* WHAT IS NEEDED: When "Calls" occurs in a line of the material, copy that line.

* GIVEN DATA:
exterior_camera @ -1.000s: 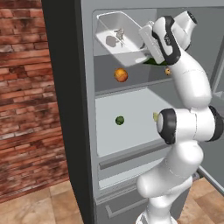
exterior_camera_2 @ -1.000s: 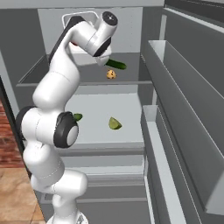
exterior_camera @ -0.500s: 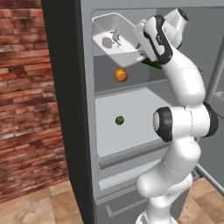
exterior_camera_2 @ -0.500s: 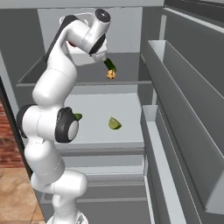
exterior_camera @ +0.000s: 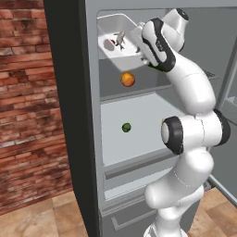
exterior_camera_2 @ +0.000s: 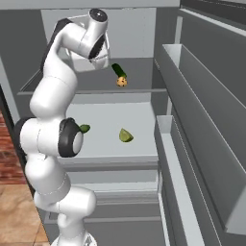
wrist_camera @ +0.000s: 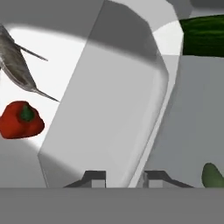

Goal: Place the tupperware on the top shelf of the fridge. Make space for the tupperware among the existing items by rearranging them on the shelves if needed. Close the fridge door when finished.

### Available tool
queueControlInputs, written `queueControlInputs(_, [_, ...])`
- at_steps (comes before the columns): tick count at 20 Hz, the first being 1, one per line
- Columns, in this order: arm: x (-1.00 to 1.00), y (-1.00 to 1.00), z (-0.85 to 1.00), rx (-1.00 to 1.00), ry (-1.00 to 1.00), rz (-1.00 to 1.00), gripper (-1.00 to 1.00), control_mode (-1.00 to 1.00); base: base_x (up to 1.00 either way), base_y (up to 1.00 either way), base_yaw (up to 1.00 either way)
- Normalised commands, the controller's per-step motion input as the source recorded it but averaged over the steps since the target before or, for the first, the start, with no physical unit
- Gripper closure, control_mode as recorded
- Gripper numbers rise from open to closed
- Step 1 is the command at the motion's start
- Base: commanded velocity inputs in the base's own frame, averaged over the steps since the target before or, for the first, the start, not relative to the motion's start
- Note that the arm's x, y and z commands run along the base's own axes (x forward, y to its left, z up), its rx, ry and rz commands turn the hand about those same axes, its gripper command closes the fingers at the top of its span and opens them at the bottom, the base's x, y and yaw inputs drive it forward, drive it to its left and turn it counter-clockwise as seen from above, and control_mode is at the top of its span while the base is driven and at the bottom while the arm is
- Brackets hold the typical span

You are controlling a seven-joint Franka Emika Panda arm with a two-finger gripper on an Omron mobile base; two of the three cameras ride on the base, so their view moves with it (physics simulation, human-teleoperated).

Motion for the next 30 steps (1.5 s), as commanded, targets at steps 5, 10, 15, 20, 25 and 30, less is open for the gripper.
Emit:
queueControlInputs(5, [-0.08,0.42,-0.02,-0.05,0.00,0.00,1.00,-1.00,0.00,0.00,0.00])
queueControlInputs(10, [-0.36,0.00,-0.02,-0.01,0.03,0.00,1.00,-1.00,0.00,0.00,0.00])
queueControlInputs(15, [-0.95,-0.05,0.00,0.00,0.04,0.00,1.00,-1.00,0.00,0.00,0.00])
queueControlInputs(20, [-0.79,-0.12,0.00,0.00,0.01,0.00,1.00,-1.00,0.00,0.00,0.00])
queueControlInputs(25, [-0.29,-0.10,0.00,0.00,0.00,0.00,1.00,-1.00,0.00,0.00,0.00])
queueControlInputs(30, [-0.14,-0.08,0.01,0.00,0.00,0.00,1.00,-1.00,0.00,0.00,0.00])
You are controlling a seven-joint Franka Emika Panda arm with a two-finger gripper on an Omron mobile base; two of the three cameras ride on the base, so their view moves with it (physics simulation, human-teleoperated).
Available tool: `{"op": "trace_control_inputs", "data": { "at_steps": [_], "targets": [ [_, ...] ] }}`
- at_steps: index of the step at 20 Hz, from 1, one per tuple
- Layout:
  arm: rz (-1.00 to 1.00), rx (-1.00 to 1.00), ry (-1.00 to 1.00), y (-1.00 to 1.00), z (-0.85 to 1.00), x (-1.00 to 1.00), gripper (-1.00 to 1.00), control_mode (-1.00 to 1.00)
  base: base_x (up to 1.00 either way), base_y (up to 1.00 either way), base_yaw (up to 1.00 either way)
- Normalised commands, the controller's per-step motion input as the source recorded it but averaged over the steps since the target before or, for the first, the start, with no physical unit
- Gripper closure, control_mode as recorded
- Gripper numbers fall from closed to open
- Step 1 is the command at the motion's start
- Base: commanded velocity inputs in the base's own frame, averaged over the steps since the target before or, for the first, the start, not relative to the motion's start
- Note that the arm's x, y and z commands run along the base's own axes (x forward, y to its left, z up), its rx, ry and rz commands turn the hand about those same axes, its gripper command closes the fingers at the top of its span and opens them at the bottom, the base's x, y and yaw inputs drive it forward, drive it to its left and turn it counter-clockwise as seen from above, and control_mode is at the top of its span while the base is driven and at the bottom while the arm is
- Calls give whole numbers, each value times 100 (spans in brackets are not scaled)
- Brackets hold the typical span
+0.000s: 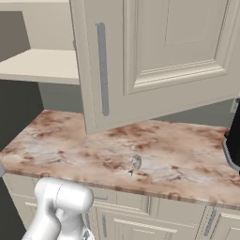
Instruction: Retrieve the bowl from the cabinet, then place the raw meat into the bowl to avoid contamination.
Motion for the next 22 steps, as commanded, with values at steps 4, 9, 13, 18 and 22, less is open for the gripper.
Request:
{"op": "trace_control_inputs", "data": {
  "at_steps": [4,9,13,18,22],
  "targets": [
    [-3,-19,-1,89,-13,34,-100,-100,0,0,0],
    [-13,-10,-8,58,13,48,-100,-100,0,0,0],
    [-22,-10,-12,31,19,51,-100,-100,0,0,0],
    [-26,-11,-8,5,5,45,-100,-100,0,0,0],
    [-28,-9,-7,-8,0,37,-100,-100,0,0,0]
  ]
}}
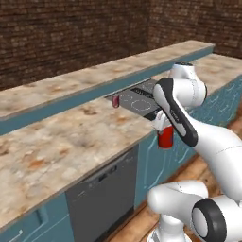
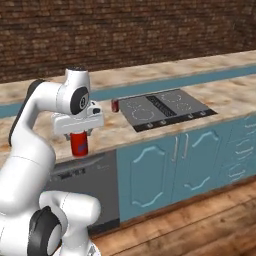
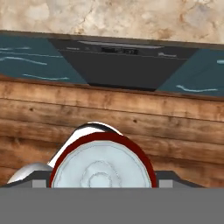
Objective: Four empty soda cans are scattered around the kitchen. Gather all the cans and cluster them next to the stove for recycling.
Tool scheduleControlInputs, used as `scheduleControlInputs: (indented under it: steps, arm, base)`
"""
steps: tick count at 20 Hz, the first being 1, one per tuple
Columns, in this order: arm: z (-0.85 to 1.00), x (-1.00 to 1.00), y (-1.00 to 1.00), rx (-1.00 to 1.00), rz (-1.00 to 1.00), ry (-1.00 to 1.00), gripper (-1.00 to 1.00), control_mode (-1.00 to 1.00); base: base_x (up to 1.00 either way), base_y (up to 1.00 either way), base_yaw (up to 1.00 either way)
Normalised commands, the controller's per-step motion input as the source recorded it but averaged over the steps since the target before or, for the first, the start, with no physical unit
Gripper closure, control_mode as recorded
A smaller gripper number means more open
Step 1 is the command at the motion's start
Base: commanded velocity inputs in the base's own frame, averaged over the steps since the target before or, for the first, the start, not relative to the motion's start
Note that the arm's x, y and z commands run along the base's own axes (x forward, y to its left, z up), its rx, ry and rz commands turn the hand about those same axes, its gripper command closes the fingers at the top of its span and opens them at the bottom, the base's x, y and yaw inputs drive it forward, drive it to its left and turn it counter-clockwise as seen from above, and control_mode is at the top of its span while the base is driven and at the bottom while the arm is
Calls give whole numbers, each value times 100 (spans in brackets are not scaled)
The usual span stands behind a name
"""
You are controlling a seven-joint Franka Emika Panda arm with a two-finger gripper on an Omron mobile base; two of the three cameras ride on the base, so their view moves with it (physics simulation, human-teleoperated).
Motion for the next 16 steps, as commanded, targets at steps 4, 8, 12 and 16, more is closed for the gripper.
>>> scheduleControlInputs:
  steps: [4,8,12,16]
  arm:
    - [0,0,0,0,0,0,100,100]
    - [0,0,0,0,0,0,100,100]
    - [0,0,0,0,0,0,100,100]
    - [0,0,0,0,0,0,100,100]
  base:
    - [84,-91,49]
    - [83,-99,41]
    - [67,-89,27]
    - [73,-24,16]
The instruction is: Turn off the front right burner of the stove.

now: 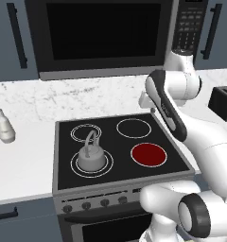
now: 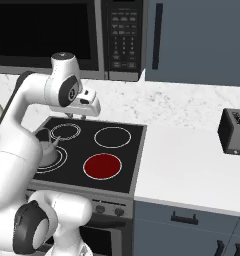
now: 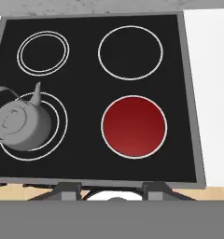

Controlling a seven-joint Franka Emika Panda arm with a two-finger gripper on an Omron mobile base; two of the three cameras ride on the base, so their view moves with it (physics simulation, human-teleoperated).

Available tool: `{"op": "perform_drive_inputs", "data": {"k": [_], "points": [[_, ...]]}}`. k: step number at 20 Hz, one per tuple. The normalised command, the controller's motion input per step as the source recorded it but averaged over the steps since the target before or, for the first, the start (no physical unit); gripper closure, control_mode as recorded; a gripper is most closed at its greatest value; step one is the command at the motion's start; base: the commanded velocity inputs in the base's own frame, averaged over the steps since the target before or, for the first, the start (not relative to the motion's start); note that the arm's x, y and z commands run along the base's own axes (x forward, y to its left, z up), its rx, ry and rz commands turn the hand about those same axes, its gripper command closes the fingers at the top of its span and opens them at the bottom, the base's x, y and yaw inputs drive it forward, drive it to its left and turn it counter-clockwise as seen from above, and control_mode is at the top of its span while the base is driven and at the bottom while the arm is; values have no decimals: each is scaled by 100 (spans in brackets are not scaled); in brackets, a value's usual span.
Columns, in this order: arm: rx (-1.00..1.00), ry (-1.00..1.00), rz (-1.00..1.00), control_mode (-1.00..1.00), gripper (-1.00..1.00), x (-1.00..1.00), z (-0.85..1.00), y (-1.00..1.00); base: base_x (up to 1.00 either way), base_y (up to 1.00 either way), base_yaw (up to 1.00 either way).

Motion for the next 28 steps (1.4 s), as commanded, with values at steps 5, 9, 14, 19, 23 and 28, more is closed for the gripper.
{"op": "perform_drive_inputs", "data": {"k": [5, 9, 14, 19, 23, 28], "points": [[0, -19, 0, -100, -100, -32, 0, 0, 0, 0, 0], [0, -18, 0, -100, -100, -29, 0, 0, 0, 0, 0], [0, 0, 0, 100, -100, 0, 0, 0, 0, -2, 0], [0, 0, 0, 100, -100, 0, 0, 0, -3, -31, 0], [0, 0, 0, 100, -100, 0, 0, 0, -2, -27, 0], [0, 0, 0, 100, -100, 0, 0, 0, -2, -23, 0]]}}
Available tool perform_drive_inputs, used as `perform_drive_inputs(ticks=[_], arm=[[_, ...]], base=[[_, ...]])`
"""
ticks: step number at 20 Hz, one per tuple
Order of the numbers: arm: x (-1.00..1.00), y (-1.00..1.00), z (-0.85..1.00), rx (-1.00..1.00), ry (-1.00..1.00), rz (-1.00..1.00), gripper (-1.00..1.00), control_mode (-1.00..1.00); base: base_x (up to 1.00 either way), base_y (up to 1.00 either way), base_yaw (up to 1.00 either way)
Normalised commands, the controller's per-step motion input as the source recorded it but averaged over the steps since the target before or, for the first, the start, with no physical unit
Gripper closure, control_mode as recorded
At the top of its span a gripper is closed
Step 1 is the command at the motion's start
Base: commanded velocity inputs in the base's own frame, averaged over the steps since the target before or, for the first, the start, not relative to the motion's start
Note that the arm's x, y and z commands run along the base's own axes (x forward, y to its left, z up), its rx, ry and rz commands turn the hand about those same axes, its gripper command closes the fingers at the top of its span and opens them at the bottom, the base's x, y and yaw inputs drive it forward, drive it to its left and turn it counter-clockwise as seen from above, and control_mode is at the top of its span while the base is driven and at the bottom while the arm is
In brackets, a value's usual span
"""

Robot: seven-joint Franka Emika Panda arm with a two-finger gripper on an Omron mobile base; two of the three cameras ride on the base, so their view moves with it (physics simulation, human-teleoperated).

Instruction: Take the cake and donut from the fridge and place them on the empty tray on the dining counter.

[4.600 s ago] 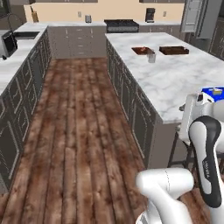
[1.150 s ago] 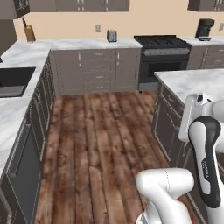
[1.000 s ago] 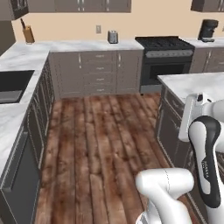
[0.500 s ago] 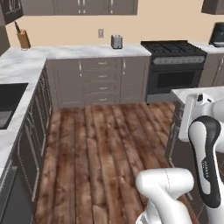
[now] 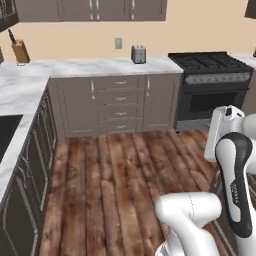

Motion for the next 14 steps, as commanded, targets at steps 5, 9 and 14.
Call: perform_drive_inputs(ticks=[5, 9, 14], arm=[[0.00, 0.00, 0.00, 0.00, 0.00, 0.00, -1.00, 1.00], [0.00, 0.00, 0.00, 0.00, 0.00, 0.00, -1.00, 1.00], [0.00, 0.00, 0.00, 0.00, 0.00, 0.00, -1.00, 1.00]], base=[[1.00, -0.06, 0.00], [1.00, -0.08, 0.00], [1.00, -0.12, -0.02]])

* TASK ANSWER:
- Calls give whole numbers, each value times 100 (spans in brackets are not scaled)
Calls give whole numbers, each value times 100 (spans in brackets are not scaled)

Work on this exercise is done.